Il les traitait avec tant de mépris que,
lorsqu'il voulait dormir, il leur envoyait
commander de faire silence. Il passa trente-huit jours avec eux, moins comme un
prisonnier que comme un prince entouré de ses gardes. Plein d'une sécurité
profonde, il jouait et faisait avec eux ses exercices, et composait des poèmes
et des harangues qu'il leur lisait. Les pirates, mauvais juges sans doute,
avaient encore le défaut d'être trop francs. Ils critiquèrent sans mesure le
jeune orateur qui, avec toute la morgue d'un grand seigneur romain, les traitait
d'ignorants et de barbares qu'il ferait mettre en croix pour leur apprendre à
s'y mieux connaître. Les pirates aimaient cette franchise et en riaient. Dès que
César eut reçu de Milet sa rançon, et qu'il la leur eut payée, le premier usage
qu'il fit de sa liberté, ce fut d'équiper secrètement quelques galères pour
combattre les brigands. Il prit si bien ses mesures que tous les pirates encore
à l'ancre tombèrent entre ses mains. Il les remit en dépôt dans la prison de
Pergame et alla trouver Junius, à qui il appartenait, comme préteur d'Asie, de
les punir. Junius jeta un œil de cupidité sur l'argent qui était considérable et
dit qu'il examinerait à loisir ce qu'il ferait des prisonniers. Il voulait
probablement les vendre à son profit. Mais César, laissant là le préteur, fit
mettre en croix les pirates, comme il leur avait souvent annoncé dans l'île avec
un air de plaisanterie. Ainsi, ce fut à Pharmacuse et sur des pirates que César,
tout jeune encore, commença à montrer
la supériorité de son génie, et à pratiquer le
grand art de maîtriser la fortune et de dominer les hommes.

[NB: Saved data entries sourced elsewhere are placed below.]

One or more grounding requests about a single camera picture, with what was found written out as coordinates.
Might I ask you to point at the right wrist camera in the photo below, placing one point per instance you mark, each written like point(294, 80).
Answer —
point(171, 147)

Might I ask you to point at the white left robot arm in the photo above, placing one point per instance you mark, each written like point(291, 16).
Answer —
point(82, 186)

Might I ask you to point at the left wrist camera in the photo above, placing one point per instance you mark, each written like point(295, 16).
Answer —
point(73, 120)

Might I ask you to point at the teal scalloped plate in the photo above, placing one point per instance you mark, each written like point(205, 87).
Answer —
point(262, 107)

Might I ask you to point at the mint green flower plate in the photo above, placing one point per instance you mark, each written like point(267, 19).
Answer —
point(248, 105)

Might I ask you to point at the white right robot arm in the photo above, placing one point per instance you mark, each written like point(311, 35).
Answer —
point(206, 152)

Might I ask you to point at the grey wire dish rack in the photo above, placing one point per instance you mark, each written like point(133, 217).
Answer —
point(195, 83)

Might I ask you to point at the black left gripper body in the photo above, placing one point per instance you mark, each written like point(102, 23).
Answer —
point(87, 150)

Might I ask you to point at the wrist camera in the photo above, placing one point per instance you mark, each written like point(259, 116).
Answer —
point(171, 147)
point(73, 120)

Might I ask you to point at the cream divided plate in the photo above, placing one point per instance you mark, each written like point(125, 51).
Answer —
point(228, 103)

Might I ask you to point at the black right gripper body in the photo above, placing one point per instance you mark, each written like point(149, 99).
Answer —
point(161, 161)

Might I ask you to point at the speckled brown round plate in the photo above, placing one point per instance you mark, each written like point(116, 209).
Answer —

Pendant ce temps, les Romains étaient engagés dans leurs
terribles guerres civiles et se livraient entre eux des combats aux portes de la
ville, laissant ainsi la mer sans protection. La piraterie s'étendait de jour en
jour et causait d'immenses dommages à l'État et aux particuliers. Elle avait
accaparé tout le mouvement maritime de la Méditerranée. L'Italie ne pouvait plus
exporter ses produits ni importer ceux des provinces. Les laboureurs
abandonnaient leurs champs, la navigation était interrompue, le commerce
entravé; la ville manquait d'approvisionnements, et la cherté des vivres
excitait les plaintes des habitants. Les Romains affamés regardaient avec
stupeur la Méditerranée et n'osaient plus l'appeler «nostrum mare».